I do know how to calculate the derivative of sigmoid function assuming the input is a scalar. How to properly derive the derivative of sigmoid function assuming the input is a matrix - i.e. using matrix calculus? The fraction (a sort of division) looks weird in there.

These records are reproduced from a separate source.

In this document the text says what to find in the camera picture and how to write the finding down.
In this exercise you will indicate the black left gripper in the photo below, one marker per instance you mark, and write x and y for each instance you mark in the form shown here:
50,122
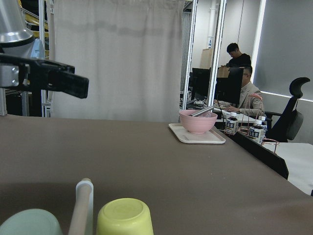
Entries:
30,74

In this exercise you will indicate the green plastic cup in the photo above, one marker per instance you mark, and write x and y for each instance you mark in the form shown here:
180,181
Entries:
31,222

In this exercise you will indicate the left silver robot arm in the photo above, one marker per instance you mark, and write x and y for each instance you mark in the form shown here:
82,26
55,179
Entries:
15,37

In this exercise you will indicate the yellow plastic cup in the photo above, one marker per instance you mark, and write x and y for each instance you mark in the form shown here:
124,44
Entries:
124,216

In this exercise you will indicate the white curtain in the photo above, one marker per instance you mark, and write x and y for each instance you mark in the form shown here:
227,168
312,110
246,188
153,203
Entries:
130,51

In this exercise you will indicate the pink bowl with ice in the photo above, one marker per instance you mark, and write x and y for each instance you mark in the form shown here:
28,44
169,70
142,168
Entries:
197,125

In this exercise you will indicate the metal scoop in bowl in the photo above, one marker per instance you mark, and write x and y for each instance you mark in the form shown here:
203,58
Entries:
202,111

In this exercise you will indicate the cream plastic tray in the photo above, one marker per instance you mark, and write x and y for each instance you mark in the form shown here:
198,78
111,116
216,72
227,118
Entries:
209,137

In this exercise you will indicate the tea bottle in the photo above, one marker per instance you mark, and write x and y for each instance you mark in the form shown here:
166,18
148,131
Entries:
231,125
256,132

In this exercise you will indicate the standing person in black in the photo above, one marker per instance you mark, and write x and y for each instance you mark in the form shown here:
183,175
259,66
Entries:
238,59

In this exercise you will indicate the person in beige jacket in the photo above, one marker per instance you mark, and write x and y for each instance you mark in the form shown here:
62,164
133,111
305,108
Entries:
246,88

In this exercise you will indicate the black office chair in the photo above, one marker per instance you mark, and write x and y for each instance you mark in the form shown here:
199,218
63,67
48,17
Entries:
285,126

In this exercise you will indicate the white wire cup rack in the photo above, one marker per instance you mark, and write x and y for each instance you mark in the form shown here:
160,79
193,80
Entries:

Here are my vague ideas (inspired on how it is coded): $$ \sigma(\mathbf{X}) = \frac{1}{1 + \exp(-\mathbf{X})} $$ \begin{split} \mathrm{d} \sigma(\mathbf{X}) & = \frac{-1 \left[ \exp(-\mathbf{X}) \odot \mathrm{d} (-\mathbf{X}) \right]}{\left( 1 + \exp(-\mathbf{X}) \right)^2} =\\ & = \frac{-1 \left[ \exp(-\mathbf{X}) \odot (-\mathbf{1}) \odot \mathrm{d} \mathbf{X} \right]}{\left( 1 + \exp(-\mathbf{X}) \right)^2} = \\ & = \frac{ \mathbf{1} \odot \exp(-\mathbf{X}) \odot \mathrm{d} \mathbf{X} }{\left( 1 + \exp(-\mathbf{X}) \right)^2} = \\ & = \frac{\mathbf{1}}{1 + \exp(-\mathbf{X})} \odot \frac{\exp(-\mathbf{X}) + \mathbf{1} - \mathbf{1} }{1 + \exp(-\mathbf{X})} \odot \mathrm{d} \mathbf{X} =\\ & = \sigma(\mathbf{X}) \odot (\mathbf{1} - \sigma(\mathbf{X})) \odot \mathrm{d} \mathbf{X} \end{split}
The result matches how I would code it yet the derivation just does not seem right.